Como os principais clubes do mundo vão adequar seus investimentos?

A gente vai ter o mercado mais sofisticado, pontual, muito mais exigente. Não dá mais para testar. A transação precisa ser certeira. Vai haver mais demanda do scout. O modelo será realinhado. Mas o mercado será retomado porque o futebol conjuga bem os aspectos sociais, econômicos e culturais. Todo mundo investe no marketing esportivo porque dificilmente tem esse poder de comunicação e capilaridade do esporte em outros setores.

Os tipos de negociações entre os clubes podem mudar?

A gente vai ver operações de empréstimo com opção de compra ou obrigação de compra, muitas operações criativas, como venda com opção de recompra. Isso se dará pela necessidade de se realizar ajustes contábeis. Mas o topo da pirâmide precisa das grandes movimentações, dos ídolos. A personalização é importante, e é ela que faz a comunicação com o mercado, converte e engaje. Vai ter grandes contratações, mas com a transformação do tipo de negócio. O acesso ao crédito está muito mais difícil. Vai demandar gente com visão holística e não apenas aqueles que enxergam o jogador como mercadoria.

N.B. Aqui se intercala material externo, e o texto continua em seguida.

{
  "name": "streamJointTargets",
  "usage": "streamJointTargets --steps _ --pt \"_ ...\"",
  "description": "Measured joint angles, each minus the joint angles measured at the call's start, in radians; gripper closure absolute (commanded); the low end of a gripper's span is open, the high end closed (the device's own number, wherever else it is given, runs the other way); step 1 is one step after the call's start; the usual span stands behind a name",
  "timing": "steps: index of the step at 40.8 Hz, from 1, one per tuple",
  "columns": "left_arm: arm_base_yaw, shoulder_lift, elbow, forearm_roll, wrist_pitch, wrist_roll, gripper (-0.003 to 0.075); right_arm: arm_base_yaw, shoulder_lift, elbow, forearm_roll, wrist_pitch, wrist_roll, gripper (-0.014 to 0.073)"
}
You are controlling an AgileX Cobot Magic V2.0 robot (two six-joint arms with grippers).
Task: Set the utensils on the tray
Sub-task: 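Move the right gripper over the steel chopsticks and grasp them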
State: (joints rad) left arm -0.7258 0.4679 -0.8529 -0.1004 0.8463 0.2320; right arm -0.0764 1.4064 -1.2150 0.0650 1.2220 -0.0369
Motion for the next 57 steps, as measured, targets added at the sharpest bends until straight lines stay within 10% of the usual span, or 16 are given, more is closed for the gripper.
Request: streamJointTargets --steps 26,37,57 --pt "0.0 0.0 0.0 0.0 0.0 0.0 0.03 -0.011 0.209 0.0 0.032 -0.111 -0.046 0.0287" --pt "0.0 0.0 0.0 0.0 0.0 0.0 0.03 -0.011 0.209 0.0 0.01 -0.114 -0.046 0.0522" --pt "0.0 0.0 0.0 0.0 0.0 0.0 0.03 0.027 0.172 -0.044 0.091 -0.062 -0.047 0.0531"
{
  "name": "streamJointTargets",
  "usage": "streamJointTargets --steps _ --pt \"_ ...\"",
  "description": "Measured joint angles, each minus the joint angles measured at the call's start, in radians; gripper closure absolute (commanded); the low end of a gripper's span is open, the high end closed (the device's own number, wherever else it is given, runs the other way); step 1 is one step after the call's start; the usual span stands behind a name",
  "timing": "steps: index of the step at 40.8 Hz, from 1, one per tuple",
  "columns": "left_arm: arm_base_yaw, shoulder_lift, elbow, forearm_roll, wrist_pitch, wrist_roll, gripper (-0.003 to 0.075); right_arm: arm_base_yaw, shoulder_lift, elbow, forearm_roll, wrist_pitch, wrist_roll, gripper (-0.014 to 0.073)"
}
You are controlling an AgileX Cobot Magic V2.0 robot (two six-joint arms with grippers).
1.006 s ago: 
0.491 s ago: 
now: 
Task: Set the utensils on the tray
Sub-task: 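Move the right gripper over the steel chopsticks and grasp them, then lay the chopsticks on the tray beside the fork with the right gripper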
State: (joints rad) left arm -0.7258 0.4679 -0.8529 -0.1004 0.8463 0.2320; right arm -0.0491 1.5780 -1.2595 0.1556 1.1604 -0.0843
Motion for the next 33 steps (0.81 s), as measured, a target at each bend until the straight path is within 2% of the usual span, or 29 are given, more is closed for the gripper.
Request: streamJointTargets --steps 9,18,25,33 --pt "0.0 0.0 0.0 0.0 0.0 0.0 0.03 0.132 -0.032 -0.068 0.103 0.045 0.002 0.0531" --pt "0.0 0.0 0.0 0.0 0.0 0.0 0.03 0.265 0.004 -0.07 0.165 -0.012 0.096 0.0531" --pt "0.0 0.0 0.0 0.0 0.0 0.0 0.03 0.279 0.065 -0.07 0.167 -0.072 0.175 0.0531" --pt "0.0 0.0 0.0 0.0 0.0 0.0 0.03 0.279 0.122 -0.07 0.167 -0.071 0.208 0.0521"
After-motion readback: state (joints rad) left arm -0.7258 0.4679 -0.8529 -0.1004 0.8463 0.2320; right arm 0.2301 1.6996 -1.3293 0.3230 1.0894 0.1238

Quanto tempo levará para o valor recorde da venda do Neymar ao PSG ser superada?

Esse recorde não será batido, por uma série de mecanismo de controle do mercado, como o fair-play financeiro. E agora tem a covid. O mercado apertou o botão "reset", vai ter um reajuste, uma deflação. O mercado vai se reajustar por perda de receitas de direitos de transmissão, da receita do "matchday". E a retração de uma temporada leva reflexos para as seguintes.

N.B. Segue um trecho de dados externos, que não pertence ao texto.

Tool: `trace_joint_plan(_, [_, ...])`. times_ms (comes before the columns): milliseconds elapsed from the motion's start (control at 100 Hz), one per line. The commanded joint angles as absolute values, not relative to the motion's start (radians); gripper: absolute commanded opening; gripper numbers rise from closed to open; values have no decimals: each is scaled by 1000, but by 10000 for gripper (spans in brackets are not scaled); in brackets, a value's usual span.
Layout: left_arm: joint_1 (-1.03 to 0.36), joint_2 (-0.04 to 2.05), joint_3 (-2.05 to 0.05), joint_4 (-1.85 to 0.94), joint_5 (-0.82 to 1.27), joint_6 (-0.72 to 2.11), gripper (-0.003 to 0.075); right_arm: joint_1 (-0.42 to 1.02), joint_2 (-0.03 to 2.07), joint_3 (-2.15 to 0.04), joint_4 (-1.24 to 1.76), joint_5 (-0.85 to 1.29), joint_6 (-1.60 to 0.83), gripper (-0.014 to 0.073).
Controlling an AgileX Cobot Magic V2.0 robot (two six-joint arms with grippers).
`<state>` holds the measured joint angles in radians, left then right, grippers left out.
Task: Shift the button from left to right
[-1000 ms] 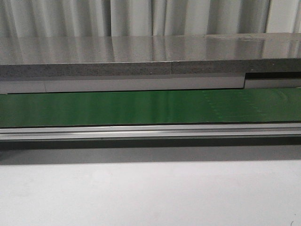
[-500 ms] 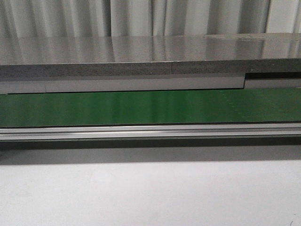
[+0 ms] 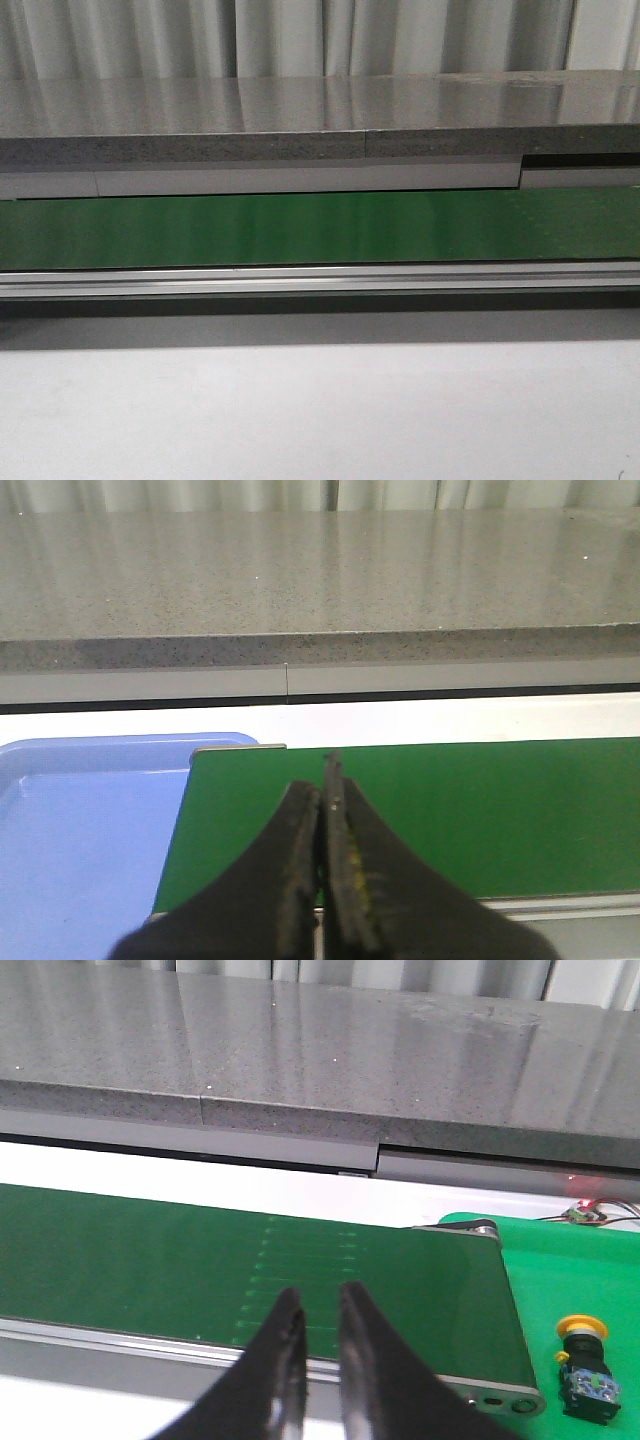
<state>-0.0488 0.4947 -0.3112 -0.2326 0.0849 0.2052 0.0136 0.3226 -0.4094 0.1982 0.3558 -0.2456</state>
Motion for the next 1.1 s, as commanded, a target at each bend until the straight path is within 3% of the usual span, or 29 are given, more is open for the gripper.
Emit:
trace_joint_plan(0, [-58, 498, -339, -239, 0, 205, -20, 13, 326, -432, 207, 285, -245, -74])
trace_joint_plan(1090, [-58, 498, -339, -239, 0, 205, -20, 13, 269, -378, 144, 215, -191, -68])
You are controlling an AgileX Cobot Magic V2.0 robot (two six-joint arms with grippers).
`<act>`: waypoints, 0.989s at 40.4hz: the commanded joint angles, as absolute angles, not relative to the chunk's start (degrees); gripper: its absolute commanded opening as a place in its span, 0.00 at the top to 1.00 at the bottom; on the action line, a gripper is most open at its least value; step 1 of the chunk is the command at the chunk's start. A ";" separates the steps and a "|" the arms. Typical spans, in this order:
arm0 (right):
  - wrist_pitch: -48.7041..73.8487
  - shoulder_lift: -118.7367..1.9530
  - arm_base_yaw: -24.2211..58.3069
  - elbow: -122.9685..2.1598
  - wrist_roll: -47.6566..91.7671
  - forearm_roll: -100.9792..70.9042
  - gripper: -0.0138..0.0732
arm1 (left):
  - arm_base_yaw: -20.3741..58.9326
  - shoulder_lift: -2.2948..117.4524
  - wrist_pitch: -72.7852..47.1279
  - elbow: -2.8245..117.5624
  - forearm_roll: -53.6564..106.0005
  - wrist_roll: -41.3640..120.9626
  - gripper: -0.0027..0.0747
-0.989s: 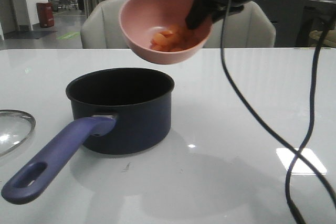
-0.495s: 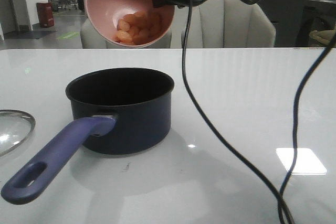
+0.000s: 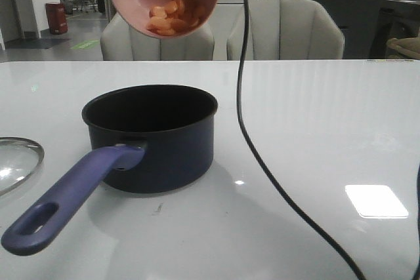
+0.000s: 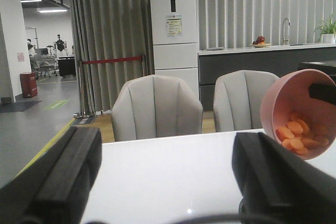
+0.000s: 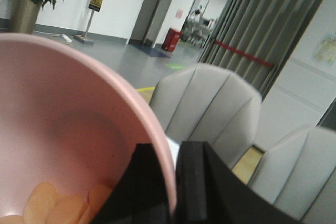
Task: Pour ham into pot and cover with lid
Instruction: 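Lift the pink bowl and carry it over the saucepan, then tilt the pink bowl to pour carrot slices into the saucepan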
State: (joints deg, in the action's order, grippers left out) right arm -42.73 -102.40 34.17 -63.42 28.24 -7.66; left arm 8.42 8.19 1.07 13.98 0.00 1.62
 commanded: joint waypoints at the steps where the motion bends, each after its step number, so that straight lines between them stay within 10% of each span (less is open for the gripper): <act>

Internamente, como você imagina que passará a se comportar o mercado brasileiro?

Haverá troca de jogadores, empréstimo com opção de compra. Clubes com mais finanças, mais organizados, como Bahia, Flamengo, Athletico-PR, vão se destacar. Vai acentuar a mudança da dinâmica da hierarquia brasileira. Clubes tradicionais vão dar espaço para outros que eram de meio de tabela, como o Fortaleza. E o Flamengo despontará e vai mostrar mais força.

Como o futebol brasileiro pode se tornar mais competitivo em um cenário de crise?

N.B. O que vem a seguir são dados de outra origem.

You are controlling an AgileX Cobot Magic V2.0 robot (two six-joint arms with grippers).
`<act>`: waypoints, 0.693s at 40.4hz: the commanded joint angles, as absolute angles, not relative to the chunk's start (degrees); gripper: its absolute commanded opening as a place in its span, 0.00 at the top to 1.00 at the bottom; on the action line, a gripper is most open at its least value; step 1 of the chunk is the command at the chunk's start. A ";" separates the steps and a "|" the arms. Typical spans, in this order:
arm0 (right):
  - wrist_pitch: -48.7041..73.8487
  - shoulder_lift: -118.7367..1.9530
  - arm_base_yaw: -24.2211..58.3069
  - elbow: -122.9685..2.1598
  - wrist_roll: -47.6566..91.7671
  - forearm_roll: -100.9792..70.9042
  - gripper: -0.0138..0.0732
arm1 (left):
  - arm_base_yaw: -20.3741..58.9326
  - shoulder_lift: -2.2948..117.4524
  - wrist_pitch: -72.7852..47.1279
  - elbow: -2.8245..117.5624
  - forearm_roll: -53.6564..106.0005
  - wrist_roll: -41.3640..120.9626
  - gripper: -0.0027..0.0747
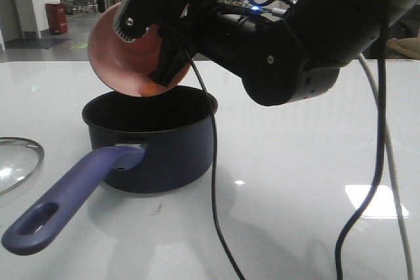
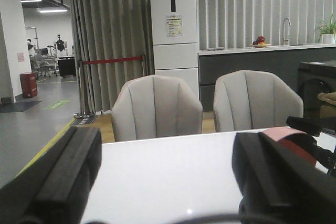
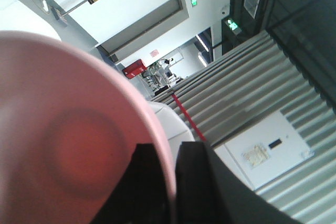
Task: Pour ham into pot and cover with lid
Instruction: 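Tilt the pink bowl to pour carrot slices into the saucepan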
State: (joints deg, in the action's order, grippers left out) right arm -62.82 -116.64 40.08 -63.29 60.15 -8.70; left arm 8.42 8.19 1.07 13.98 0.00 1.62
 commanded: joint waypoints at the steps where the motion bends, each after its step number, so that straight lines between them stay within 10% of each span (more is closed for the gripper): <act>1: -73.77 -112.25 40.44 -64.83 55.43 -14.33 0.69 | 8.75 8.79 5.34 15.55 0.00 1.34 0.25; 28: -73.81 -106.93 41.02 -61.07 67.47 -3.79 0.69 | 8.75 8.79 5.34 15.55 0.00 1.34 0.26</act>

Quando a Uefa flexibiliza o fair-play financeiro e o Brasil não faz nada, você tem muito mais dificuldade. Eu defendo que seja permitida a volta do terceiro investidor nos direitos (econômicos) do jogador. Não pode ser completamente aberto sem regras, mas algo controlado e transparente. É preciso oxigenar o mercado, acabar com gargalos que impeçam investimentos no futebol brasileiro. Ou a gente estoura a bolha ou vai continuar perdendo. Só que agora vamos perder de muito. Aqui não tem o ambiente corporativo e seus gatilhos para ajudar como ocorre na Europa.

O modelo de clube-empresa pode ser uma solução para o futebol brasileiro?

Os três clubes mais ricos do mundo são Barcelona, Real Madrid e Manchester United, o único desses que é clube-empresa. Clube-empresa não é fim, é meio. No Brasil tratam como fim e vão quebrar a cara. O que importa não é a estrutura, mas a mentalidade. A administração desses três clubes é completamente diferente, mas eles tratam o futebol como negócio e têm uma mentalidade corporativa, estão sujeitos a regras de transparência e compliance. O Flamengo já tem essa mentalidade e não precisou virar empresa.

Como advogado, o que mudou no seu trabalho desde o início da crise do coronavírus?

Mudou o tipo de ligação. Nesse período do ano, estaria recebendo ligações para assessorar transferências, para ajudar com contratos de TV e mídia, para ajudar em campanhas de varejistas. Hoje, as ligações são de reajuste de mercado, renegociações de contrato, papos sobre perspectivas, participação em comitês de crise, de inovação. Tem sido assim nesses 75 dias e vai continuar por um bom tempo nessa pegada, porque as mudanças vão ficar. Ninguém voltará a ser como antes, todos estão revisando o modo de operação no mercado, seja clubes, empresas de varejo, de audiovisual, artistas ou atletas.